INTIMNEWS.COM, PANGKALAN BUN – Fraksi Partai Demokrasi Indonesia Perjuangan (PDIP) DPRD Kabupaten Kotawaringin Barat mengapresiasi penanganan kebakaran hutan dan lahan atau karhutla yang dilakukan Pemerintah Kabupaten Kotawaringin Barat. Sinergi antarinstansi dinilai membuat penanganan kebakaran di tengah kemarau panjang dapat dilakukan dengan cepat.
Juru Bicara Fraksi PDIP Nina Erpida menyampaikan apresiasi itu dalam Rapat Paripurna Ke-5 Masa Persidangan I Tahun Sidang 2026/2027, Rabu, 16 September 2026. Menurut dia, karhutla masih terjadi di sejumlah wilayah Kobar akibat kondisi kemarau yang panjang.
Nina mengatakan penanganan di lapangan melibatkan berbagai unsur dalam satuan tugas. Kerja bersama tersebut, kata dia, menjadi bagian penting dalam upaya mencegah api meluas.
Namun, Fraksi PDIP juga menyoroti gugurnya seorang relawan saat menjalankan tugas penanganan karhutla di ruas Jalan Pangkalan Bun-Kotawaringin Lama. Nina menyampaikan belasungkawa kepada keluarga korban dan mengapresiasi personel yang tetap bekerja dalam kondisi sulit.

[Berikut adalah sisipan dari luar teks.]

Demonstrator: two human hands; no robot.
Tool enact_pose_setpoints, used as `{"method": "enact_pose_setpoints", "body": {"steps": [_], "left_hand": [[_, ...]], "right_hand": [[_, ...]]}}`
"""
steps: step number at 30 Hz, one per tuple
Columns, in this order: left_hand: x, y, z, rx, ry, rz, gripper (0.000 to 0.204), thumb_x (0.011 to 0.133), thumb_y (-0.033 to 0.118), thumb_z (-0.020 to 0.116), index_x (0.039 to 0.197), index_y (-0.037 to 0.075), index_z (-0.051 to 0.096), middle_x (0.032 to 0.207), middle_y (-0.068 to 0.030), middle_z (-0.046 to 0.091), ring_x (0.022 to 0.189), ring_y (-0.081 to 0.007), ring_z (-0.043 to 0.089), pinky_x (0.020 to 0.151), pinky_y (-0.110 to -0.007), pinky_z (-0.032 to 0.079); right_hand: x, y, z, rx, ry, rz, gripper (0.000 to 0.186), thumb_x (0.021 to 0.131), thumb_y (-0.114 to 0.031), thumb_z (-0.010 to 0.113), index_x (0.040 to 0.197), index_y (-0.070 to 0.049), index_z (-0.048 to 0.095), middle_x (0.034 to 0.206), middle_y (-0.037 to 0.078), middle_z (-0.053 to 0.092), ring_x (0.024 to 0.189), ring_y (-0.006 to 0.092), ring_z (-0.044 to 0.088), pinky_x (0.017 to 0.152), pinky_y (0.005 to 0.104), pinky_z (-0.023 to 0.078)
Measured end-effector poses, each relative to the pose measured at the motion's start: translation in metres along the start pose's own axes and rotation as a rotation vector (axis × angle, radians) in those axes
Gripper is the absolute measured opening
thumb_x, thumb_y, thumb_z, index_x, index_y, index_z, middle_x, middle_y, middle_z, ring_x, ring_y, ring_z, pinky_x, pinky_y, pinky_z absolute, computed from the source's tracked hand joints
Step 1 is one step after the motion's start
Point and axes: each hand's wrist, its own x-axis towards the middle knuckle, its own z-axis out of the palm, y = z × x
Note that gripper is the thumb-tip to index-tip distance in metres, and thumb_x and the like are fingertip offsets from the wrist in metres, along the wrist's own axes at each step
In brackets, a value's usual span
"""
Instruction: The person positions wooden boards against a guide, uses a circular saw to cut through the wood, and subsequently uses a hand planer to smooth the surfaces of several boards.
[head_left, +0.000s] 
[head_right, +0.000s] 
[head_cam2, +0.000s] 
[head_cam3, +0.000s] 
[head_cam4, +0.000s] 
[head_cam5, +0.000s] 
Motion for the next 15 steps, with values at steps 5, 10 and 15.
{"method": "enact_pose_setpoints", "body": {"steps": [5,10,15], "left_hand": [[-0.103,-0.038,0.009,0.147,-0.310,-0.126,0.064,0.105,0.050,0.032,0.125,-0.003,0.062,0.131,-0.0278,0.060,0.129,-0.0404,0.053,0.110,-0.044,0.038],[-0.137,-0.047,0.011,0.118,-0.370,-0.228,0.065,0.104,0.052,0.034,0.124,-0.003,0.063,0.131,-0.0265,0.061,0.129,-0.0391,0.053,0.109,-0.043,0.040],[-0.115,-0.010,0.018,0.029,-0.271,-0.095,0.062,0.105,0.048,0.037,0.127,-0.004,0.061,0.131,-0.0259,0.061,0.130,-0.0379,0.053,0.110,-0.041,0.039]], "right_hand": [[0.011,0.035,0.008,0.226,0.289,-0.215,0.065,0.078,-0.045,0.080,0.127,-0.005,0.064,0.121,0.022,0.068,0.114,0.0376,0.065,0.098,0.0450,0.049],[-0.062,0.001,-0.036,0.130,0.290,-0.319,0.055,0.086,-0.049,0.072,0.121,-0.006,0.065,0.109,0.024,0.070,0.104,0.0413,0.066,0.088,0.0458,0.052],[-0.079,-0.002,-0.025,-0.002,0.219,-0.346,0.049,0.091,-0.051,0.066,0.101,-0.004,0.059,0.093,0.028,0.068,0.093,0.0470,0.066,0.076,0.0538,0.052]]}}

“Dalam kesempatan ini, kami menyampaikan belasungkawa atas gugurnya relawan pada saat penanganan karhutla di Jalan Pangkalan Bun-Kotawaringin Lama. Kejadian ini membuat kita semua berduka,” kata Nina.
Menurut Nina, keselamatan personel harus menjadi perhatian utama dalam setiap operasi pemadaman. Ia meminta petugas tidak memaksakan diri ketika kondisi di lapangan sudah membahayakan.
“Jika kondisi di lapangan tidak memungkinkan untuk dipadamkan, sebaiknya menghindar. Jika kelelahan, segeralah beristirahat. Keselamatan dan kesehatan personel harus menjadi perhatian prioritas,” ujarnya.
Ia mengatakan kejadian tersebut perlu menjadi bahan evaluasi untuk memperbaiki pola penanganan karhutla ke depan. Upaya pencegahan dan kesiapsiagaan, menurut dia, perlu diperkuat sebelum kebakaran berkembang menjadi lebih luas.
Selain kesiapan personel, Nina menilai kelengkapan sarana dan prasarana penanganan karhutla juga perlu diperhatikan. Dukungan peralatan yang memadai dinilai penting untuk membantu petugas menghadapi kondisi kebakaran yang sulit dijangkau.
Fraksi PDIP juga mengajak masyarakat ikut mencegah karhutla dengan tidak melakukan pembakaran lahan. Imbauan itu dinilai semakin penting karena Kobar masih menghadapi kondisi kemarau.
“Jangan melakukan pembakaran pada saat akan membuka lahan, terutama dalam kondisi seperti saat ini,” kata Nina.